册封他为县男,世袭罔替,诸位爱卿以为如何?”
话音落下,御书房内瞬间静了静。
大宁的爵位,哪怕是最低级的男爵,也是极难获得的,若非开国时立下大功,之后便不可能获得爵位。
可以说,封爵比拜相还要难。
在场的十名内阁阁臣,包括首辅在内,虽然他们官阶都不低于三品,但却没有一个人拥有爵位。
吏部尚书赵秉目光动了动,但却没有开口,目光隐晦地扫过翰林院掌院学士窦文焕。
两人在朝堂上合作多年,赵秉一个眼神,窦文焕就知晓了他的意思,他上前一步,躬身拱手道:“陛下三思,我大宁祖制严明,爵位封赏极其慎重,除开国功臣,又或是有开疆拓土的大功之外,寻常文臣,从未有新晋文臣之例……”

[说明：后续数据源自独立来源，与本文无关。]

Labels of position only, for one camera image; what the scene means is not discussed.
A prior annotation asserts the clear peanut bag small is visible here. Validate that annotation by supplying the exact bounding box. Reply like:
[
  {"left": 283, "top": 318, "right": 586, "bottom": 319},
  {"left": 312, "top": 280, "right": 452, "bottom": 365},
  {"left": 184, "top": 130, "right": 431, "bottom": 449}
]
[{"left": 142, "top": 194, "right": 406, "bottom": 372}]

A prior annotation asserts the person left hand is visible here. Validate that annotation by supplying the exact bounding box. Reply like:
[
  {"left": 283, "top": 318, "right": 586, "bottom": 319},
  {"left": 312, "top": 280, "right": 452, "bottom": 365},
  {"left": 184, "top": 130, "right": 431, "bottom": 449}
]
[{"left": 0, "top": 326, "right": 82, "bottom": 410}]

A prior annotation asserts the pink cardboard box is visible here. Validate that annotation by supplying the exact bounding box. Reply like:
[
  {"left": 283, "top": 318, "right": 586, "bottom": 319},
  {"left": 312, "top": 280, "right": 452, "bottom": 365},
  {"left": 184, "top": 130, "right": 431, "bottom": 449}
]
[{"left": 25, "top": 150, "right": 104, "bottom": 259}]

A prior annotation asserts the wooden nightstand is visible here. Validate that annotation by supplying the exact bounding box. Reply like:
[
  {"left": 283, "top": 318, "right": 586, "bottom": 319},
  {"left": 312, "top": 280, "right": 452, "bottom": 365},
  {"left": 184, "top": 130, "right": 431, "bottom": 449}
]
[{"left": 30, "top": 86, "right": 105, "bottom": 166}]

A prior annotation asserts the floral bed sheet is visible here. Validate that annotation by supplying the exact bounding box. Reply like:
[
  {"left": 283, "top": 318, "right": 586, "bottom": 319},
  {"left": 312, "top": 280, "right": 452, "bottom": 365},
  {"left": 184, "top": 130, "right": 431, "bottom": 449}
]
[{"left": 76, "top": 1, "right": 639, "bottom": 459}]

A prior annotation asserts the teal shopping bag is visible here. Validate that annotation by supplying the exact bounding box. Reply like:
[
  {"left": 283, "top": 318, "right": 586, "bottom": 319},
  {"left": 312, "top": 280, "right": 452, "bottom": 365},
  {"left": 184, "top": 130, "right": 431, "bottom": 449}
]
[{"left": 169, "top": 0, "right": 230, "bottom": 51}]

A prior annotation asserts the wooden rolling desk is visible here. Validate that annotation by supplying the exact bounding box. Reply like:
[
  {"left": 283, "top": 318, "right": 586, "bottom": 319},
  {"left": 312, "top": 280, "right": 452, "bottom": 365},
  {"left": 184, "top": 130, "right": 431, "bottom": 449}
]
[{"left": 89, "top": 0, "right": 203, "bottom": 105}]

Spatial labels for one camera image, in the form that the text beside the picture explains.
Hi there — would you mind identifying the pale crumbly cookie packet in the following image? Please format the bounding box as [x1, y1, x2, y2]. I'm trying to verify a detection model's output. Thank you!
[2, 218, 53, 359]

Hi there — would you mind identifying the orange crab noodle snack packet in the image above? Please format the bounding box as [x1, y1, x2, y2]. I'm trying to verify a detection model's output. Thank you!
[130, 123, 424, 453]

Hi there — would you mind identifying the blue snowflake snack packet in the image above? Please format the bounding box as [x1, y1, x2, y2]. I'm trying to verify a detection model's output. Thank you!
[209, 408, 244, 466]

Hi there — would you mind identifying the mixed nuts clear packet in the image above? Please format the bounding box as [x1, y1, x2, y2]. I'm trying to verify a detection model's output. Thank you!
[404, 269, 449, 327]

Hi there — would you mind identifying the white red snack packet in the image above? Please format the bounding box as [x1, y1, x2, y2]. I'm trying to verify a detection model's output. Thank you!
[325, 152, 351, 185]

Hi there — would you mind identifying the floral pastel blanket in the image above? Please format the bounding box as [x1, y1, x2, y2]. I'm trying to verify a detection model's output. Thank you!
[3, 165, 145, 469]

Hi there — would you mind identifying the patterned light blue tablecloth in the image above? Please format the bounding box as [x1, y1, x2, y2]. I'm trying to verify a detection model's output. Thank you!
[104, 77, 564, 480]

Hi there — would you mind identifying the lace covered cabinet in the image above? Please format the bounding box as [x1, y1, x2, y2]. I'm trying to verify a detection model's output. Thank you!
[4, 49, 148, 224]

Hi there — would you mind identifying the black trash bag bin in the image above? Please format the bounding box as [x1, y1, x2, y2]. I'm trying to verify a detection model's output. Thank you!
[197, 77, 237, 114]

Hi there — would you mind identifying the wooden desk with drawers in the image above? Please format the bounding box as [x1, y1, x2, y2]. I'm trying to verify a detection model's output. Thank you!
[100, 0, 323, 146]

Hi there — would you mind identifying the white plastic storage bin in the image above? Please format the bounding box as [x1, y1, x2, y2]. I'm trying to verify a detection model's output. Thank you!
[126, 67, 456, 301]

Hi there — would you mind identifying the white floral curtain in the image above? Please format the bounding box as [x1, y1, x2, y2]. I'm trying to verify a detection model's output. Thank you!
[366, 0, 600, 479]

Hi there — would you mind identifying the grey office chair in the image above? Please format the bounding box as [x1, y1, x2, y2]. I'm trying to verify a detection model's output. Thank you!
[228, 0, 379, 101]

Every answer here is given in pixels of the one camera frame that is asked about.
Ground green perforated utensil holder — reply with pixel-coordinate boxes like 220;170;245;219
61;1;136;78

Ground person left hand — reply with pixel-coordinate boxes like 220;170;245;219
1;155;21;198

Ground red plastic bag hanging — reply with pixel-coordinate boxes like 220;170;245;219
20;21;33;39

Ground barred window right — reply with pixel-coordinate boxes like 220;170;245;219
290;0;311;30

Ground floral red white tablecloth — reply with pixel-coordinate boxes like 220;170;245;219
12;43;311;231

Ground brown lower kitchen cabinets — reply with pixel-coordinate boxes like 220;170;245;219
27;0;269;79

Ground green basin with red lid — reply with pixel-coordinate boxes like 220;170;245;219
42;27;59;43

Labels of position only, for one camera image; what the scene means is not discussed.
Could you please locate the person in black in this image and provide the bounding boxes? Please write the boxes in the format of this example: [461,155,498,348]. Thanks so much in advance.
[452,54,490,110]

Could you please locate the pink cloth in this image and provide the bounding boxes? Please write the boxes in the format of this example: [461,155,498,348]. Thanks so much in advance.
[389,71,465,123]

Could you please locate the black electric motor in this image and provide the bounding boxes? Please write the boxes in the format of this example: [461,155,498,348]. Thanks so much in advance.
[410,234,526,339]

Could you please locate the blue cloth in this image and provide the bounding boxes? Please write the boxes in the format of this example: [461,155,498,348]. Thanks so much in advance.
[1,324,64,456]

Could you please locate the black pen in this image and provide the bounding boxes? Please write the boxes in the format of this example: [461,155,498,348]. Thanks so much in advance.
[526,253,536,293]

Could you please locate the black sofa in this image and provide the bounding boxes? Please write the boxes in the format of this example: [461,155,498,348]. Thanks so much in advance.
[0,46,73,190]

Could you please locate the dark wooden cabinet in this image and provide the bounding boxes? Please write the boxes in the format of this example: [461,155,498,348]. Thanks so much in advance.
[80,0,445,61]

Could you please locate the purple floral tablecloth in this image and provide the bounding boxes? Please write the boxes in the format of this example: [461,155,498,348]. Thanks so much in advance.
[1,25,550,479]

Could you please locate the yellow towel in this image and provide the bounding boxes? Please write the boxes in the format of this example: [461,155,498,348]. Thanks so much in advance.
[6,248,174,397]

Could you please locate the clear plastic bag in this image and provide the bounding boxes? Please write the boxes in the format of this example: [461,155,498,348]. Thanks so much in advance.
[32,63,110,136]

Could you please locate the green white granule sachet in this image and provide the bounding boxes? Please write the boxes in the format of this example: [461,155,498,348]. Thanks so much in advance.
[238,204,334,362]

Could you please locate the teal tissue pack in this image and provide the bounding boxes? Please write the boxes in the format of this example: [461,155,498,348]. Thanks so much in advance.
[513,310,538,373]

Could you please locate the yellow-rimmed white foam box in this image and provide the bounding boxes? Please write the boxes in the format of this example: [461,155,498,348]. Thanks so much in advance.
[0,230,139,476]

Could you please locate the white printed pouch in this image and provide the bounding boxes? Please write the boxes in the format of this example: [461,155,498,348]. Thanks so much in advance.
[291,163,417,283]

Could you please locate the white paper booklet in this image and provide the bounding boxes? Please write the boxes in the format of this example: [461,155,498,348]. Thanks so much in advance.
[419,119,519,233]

赵秉这才站出来,补充道:“陛下,爵位乃国之重器,非天大功勋不可轻授,陈长安虽然才情卓绝,连破燕人难题,为国争光,但功劳终究有限,若无祖制先例,贸然破格封爵,恐坏朝廷规制,难服世人……”
另有两位阁臣站出来附和。
“还请陛下三思!”
“非军功不可封爵,乃是大宁百年铁律,不可轻易僭越!”
……
面对众臣的劝谏,大宁皇帝蹙起眉头,沉声问道:“诸位爱卿说的祖制,朕自然知晓,但你们只知祖制,难道看不清实打实的功劳?”
“何为开疆拓土?”
他缓缓站起身,沉声说道:“以往将士们沙场征战,流血千里,死伤无数,方能夺一城,取一寨,而陈长安未动一兵一卒,未费一车粮草,仅凭智谋,便为我大宁赢得了云州、凉州两城,这难道不是开疆拓土?若是兵不血刃夺下两座边疆城池,还不能封爵,那朕倒要问问,朝廷还有何人配得上封爵之功?”